06 April 2010

Surfacing. (Whew.) And some great reaction.

Well, constant readers, it's been an amazing two weeks. SUPERBUG was published, and ate my life. I've been on NPR's Fresh Air, and on 21 (22?) other radio stations so far, with more radio, and TV, to come.

I'm starting to plan the next phase of the book campaign. If you work at a hospital or medical school, or are a student, contact me: Wherever you are, I'll come talk.

This week I'm headed out for some tour appearances in Atlanta: at Georgia Gwinnett College on Wednesday, and on Thursday, at the offices of Danya International in the afternoon, and then at Eagle Eye Book Shop in Decatur Thursday night. If you need more details, email or tweet me!

The book has gotten some wonderful reviews and, what matters more to me at this point, blog reactions, because the blogs signal to me that real people are really engaging with the story. I've put excerpts and links up on the book's site on this page.

Here's one that just came in over the transom that just floored me. It's from Rep. Louise Slaughter, Congress's only microbiologist, author of PAMTA, the legislation intended to bring some direction and control to agricultural use of antibiotics:
Maryn McKenna’s Superbug provides a heart-rending and enlightening portrait of the spread of Methicillin-Resistant Staphylococcus Aureus (MRSA). Commonly imagined to be a disease that only affects elderly hospital patients, McKenna’s book shows that no area of the United States is untouched. Thirty percent of high school athletic programs in one survey reported MRSA. In another study, 80 percent of farms and 40 percent of pigs had MRSA. The consequences are horrific. In 2005, 94,360 invasive MRSA infections occurred in the United States, with almost 19,000 deaths.
In the United States, the response to MRSA has been largely uncoordinated, and left to individual institutions, schools, and health care centers. American hospitals have tried a range of responses. Some hospitals have tied executive pay to staff hand-washing rates; others isolate patients with MRSA. Nationwide educational campaigns reduced antibiotic prescription rates temporarily, only to see them rise again.
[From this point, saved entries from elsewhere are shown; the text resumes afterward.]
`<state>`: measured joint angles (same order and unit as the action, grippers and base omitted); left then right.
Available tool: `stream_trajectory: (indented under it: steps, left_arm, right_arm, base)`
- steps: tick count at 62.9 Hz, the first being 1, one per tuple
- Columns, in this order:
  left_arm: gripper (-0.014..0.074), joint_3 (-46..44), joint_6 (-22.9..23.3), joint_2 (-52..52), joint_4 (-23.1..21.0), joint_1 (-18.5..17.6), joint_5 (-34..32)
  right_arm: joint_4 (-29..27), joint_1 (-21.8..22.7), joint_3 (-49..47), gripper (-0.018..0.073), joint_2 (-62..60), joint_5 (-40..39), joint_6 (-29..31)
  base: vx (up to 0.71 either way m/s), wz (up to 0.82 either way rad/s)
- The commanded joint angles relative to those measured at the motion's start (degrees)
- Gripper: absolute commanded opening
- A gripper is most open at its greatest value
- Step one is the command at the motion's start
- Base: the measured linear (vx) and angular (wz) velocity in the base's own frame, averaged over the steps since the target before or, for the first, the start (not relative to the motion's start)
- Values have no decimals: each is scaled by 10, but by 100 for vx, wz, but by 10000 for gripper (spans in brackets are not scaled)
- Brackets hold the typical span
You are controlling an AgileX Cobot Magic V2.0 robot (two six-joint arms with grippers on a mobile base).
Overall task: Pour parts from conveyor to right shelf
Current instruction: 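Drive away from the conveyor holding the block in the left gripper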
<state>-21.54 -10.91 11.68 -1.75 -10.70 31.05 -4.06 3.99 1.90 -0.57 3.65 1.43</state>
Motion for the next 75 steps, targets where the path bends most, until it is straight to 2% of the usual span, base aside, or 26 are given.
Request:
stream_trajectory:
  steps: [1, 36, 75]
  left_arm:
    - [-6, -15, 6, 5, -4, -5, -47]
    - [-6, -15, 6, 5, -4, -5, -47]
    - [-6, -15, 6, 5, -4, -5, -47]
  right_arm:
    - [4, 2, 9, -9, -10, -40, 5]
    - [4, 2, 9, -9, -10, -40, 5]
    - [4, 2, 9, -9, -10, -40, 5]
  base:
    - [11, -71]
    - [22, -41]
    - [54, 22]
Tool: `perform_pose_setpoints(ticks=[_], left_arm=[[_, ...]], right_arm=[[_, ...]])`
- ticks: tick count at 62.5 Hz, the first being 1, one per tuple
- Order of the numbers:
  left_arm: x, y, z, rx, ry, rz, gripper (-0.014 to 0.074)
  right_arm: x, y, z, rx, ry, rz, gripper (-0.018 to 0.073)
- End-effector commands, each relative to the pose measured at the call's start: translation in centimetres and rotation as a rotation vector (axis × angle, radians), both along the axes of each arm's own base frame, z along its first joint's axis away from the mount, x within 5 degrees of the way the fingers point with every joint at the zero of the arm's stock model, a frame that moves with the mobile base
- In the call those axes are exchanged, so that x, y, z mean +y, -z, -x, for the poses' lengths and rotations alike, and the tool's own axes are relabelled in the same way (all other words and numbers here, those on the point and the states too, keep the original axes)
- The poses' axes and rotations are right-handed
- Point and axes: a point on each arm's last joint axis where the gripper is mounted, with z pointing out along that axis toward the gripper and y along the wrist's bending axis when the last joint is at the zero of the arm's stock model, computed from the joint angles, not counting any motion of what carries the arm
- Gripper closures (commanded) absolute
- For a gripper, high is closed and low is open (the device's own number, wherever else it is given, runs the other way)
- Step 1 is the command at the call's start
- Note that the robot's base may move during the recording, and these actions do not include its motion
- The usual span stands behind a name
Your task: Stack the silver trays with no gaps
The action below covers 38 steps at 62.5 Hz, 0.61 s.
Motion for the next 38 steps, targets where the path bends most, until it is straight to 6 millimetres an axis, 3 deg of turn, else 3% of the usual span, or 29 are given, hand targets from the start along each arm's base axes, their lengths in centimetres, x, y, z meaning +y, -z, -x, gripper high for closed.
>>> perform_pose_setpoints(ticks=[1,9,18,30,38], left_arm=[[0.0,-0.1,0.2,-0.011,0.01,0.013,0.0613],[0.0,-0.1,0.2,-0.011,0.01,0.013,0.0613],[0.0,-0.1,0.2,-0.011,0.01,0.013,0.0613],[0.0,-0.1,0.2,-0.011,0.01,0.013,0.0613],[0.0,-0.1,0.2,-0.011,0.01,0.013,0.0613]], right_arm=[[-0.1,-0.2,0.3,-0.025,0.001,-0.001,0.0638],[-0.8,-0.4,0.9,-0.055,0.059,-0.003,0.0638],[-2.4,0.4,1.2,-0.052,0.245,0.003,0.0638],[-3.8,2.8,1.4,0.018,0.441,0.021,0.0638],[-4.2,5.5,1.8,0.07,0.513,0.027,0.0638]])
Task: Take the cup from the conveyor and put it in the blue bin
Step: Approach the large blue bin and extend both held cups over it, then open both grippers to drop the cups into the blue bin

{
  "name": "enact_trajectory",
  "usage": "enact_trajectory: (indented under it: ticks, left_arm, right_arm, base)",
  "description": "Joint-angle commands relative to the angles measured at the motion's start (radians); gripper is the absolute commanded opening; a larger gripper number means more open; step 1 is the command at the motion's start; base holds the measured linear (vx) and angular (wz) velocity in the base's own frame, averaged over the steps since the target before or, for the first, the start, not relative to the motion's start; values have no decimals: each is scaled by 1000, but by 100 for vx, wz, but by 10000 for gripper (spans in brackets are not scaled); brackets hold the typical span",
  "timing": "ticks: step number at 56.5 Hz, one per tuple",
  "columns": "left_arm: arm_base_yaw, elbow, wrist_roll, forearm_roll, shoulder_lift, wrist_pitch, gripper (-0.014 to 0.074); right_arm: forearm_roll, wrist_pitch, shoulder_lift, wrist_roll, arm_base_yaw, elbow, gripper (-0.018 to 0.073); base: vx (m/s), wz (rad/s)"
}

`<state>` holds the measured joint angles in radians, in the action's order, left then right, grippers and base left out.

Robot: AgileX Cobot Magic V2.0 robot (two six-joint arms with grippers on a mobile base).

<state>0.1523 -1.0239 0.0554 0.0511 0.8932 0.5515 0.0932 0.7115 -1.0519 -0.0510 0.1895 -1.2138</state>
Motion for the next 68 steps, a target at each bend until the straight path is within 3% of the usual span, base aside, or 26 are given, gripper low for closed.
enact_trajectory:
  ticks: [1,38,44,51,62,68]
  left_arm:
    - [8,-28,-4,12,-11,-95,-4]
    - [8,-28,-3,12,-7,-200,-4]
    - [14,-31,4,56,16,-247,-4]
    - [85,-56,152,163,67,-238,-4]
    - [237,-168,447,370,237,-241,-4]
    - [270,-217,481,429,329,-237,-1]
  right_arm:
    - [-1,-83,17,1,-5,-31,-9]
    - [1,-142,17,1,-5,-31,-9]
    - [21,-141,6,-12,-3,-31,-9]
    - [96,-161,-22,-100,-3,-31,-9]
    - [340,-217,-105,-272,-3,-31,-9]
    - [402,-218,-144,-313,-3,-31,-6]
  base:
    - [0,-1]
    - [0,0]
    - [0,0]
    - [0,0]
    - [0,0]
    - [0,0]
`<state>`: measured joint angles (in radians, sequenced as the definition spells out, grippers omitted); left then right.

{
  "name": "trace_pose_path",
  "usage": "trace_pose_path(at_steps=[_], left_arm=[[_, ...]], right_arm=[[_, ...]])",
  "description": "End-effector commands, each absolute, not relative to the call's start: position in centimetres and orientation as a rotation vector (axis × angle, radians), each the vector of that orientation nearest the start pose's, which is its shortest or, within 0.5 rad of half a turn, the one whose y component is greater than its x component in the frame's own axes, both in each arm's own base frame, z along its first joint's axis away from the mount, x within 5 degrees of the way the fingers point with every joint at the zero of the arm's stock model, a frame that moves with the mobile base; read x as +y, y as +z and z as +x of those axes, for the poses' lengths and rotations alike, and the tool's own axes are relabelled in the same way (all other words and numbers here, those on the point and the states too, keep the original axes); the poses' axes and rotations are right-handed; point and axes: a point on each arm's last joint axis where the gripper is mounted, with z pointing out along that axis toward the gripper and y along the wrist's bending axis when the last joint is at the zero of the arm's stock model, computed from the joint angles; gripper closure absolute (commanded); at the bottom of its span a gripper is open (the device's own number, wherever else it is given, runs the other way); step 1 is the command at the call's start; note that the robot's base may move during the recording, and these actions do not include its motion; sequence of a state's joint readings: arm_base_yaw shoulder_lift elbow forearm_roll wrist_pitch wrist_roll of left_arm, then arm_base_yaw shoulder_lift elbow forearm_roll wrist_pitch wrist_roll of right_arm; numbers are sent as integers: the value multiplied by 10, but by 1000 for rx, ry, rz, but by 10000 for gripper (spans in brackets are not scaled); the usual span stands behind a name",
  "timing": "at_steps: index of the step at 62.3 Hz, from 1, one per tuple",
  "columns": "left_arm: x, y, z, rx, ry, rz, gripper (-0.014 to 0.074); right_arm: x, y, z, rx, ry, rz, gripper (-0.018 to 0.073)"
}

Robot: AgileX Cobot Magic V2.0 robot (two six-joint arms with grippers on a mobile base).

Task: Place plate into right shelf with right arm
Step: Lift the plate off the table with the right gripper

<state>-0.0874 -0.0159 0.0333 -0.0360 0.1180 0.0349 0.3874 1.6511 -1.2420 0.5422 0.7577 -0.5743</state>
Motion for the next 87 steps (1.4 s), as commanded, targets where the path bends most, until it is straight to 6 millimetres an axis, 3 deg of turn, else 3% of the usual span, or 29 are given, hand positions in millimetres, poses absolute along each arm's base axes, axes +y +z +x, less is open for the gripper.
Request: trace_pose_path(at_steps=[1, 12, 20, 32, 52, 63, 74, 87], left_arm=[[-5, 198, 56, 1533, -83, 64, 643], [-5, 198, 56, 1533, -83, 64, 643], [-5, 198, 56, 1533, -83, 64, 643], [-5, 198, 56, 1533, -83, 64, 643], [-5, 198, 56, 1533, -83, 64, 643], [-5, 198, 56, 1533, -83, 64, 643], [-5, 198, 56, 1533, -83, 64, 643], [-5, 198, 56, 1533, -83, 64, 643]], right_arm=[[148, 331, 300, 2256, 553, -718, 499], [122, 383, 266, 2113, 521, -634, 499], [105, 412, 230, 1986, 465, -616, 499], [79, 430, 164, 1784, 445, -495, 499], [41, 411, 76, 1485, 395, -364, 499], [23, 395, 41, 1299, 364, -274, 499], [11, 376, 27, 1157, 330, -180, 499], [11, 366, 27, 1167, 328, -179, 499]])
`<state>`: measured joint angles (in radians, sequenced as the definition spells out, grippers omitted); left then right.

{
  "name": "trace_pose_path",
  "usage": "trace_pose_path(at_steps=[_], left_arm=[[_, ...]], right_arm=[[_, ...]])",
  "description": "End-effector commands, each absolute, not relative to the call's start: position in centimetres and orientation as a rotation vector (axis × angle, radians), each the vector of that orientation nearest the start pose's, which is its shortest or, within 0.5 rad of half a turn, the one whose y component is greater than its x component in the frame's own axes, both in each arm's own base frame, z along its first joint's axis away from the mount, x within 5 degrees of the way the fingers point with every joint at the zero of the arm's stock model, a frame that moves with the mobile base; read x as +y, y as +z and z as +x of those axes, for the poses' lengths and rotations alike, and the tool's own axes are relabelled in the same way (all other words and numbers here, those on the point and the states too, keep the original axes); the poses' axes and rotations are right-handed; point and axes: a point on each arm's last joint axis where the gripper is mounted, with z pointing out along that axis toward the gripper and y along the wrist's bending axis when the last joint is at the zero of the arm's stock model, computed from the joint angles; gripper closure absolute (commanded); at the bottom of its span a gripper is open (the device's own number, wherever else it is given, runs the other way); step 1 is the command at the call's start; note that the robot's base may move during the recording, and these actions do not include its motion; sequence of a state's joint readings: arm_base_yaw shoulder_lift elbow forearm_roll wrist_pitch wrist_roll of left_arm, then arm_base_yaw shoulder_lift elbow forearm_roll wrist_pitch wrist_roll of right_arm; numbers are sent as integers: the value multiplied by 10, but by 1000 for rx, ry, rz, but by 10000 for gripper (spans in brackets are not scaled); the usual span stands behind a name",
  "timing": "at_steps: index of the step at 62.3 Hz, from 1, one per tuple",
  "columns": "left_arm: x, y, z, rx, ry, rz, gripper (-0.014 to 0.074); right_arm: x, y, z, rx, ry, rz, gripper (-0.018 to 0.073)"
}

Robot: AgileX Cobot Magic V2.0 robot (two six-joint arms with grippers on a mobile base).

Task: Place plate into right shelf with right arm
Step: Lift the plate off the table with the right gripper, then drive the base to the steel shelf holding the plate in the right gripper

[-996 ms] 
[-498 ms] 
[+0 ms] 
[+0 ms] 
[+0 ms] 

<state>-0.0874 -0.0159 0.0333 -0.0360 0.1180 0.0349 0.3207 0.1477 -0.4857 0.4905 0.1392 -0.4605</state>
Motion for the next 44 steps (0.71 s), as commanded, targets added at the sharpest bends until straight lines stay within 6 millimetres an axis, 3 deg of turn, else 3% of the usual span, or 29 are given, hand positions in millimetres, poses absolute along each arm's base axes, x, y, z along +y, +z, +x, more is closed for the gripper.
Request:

The pipeline for new antibiotics dried up due to economic disincentives for drug companies to invest in short-course medications like antibiotics. The medical system has not yet been able to contain antibiotic resistant pathogens like MRSA.
The problem is just as dire on American farms. Limited action has been taken to reduce misuse of antibiotics in agriculture. While the FDA did ban agricultural usage of the powerful antibiotic fluoroquinalone, farms still regularly use powerful antibiotics as ‘growth promoters’ in daily feed for animals.  This year, I introduced legislation, HR 1549, the Preservation of Antibiotics for Medical Treatment Act, which would take additional steps to protect seven medically-critical classes of antibiotics for human usage against MRSA and other antibiotic resistant pathogens. Maryn McKenna’s book is a powerful call to action
- Louise M. Slaughter, MEMBER OF CONGRESS


1 comment:

Anonymous said...

I saw your article "Getting the monster back into the box," in the LA times last Sunday. It was really interesting, so I cut it out and saved it. Looking forward to reading your book when I'm out of school in the summer!